══ Task input

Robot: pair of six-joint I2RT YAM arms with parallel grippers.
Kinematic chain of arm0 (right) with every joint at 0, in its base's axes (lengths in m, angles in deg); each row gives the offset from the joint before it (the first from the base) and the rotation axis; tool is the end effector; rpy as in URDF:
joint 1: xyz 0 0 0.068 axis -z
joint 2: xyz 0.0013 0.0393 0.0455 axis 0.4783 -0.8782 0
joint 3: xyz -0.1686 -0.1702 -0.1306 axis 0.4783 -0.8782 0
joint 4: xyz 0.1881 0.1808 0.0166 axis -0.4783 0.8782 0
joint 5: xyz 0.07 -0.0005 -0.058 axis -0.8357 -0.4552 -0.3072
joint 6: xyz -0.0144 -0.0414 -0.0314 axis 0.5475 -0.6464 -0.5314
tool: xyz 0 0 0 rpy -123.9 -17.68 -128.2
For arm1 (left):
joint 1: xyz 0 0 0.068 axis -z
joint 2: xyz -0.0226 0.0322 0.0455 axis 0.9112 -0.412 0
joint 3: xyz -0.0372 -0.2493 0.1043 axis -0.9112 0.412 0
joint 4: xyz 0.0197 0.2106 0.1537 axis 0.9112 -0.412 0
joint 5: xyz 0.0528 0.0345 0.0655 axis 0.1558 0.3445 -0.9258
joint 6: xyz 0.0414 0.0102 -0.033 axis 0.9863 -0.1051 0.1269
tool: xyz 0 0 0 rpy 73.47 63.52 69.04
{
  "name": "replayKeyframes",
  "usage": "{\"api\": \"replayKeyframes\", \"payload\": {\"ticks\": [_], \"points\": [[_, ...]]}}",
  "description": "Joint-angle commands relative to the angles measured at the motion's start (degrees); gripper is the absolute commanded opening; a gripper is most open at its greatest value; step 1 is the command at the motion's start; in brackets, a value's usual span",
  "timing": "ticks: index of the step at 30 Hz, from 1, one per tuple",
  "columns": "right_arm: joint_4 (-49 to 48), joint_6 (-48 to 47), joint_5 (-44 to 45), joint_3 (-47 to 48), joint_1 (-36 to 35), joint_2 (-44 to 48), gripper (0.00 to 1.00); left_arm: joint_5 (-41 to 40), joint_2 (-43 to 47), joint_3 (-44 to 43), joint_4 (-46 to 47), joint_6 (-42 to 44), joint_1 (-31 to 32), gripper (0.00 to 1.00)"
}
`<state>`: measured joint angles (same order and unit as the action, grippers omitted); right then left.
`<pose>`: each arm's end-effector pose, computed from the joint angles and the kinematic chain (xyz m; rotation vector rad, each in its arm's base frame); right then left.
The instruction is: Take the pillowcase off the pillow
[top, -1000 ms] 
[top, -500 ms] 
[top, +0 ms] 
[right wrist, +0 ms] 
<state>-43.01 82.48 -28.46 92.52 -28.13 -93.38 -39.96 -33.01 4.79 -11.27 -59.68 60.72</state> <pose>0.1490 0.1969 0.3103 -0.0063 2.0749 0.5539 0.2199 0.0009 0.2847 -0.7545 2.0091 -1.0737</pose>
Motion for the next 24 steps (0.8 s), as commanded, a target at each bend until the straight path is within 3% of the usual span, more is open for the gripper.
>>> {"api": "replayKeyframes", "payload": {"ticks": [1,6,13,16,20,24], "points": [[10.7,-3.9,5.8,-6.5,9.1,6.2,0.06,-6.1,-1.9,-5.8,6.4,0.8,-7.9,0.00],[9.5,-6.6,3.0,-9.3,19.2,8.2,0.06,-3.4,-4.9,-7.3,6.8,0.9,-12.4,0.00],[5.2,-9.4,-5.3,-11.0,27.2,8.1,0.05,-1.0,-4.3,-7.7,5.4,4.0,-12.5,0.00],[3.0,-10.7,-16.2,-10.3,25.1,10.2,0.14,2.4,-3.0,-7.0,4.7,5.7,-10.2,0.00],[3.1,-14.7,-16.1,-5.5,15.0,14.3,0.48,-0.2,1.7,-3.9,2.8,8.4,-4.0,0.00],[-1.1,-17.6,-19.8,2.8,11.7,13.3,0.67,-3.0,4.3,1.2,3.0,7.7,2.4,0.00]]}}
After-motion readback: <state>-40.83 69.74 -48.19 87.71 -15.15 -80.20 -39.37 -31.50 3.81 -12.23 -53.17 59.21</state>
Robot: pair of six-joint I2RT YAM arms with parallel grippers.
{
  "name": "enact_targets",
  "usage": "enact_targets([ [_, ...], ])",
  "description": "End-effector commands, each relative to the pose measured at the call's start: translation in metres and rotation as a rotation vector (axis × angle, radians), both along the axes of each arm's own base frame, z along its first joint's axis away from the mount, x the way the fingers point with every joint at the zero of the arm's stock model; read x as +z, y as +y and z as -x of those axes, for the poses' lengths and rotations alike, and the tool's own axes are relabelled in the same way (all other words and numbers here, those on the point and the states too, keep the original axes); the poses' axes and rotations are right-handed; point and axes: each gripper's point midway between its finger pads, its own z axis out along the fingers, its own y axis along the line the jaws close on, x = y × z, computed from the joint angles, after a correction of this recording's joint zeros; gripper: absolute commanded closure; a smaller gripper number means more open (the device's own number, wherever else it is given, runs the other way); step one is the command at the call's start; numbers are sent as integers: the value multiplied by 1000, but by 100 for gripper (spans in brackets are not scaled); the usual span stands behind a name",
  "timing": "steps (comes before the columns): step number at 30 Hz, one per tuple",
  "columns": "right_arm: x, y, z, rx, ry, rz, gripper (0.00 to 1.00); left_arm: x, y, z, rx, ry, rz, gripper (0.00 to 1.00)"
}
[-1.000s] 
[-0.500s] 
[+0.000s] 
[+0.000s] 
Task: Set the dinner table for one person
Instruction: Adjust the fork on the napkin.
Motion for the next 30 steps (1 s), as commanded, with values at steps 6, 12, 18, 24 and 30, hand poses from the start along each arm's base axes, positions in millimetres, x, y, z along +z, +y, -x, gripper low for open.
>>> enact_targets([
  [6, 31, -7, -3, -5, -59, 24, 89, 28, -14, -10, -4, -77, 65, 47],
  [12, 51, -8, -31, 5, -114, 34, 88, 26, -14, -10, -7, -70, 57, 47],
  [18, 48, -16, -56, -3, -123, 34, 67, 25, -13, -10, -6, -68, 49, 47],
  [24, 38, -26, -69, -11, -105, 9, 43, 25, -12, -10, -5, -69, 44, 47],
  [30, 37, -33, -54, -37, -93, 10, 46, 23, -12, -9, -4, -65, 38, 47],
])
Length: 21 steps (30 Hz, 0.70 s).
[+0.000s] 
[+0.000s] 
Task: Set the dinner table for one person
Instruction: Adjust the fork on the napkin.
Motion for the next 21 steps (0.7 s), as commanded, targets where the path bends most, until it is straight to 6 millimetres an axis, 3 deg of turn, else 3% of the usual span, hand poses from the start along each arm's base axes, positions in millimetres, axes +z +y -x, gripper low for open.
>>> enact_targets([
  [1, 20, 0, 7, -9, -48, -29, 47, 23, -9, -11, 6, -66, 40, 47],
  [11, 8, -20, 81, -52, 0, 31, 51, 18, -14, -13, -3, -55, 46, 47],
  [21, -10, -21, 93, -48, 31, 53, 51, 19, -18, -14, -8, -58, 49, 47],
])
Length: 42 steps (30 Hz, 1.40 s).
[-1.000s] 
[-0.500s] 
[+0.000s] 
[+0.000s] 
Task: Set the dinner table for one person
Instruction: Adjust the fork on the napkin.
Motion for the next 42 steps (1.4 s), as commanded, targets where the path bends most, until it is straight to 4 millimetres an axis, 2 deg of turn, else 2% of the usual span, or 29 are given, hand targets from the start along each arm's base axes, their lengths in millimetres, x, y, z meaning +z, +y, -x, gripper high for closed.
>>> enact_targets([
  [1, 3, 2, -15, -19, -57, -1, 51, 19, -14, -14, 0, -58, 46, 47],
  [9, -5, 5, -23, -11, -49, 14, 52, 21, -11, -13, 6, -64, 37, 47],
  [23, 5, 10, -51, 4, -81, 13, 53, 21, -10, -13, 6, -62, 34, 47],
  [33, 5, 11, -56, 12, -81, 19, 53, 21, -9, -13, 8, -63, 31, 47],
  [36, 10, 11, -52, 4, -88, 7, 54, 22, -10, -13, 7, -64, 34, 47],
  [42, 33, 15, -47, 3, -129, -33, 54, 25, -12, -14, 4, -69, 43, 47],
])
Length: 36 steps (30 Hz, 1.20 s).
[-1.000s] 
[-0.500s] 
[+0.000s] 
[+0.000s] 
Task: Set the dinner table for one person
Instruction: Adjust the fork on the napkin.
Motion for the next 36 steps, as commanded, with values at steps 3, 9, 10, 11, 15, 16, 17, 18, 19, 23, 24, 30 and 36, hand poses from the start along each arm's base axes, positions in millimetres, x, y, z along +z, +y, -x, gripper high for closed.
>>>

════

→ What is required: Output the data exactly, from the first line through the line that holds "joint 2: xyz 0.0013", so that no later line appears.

→ Solved problem:
Robot: pair of six-joint I2RT YAM arms with parallel grippers.
Kinematic chain of arm0 (right) with every joint at 0, in its base's axes (lengths in m, angles in deg); each row gives the offset from the joint before it (the first from the base) and the rotation axis; tool is the end effector; rpy as in URDF:
joint 1: xyz 0 0 0.068 axis -z
joint 2: xyz 0.0013 0.0393 0.0455 axis 0.4783 -0.8782 0

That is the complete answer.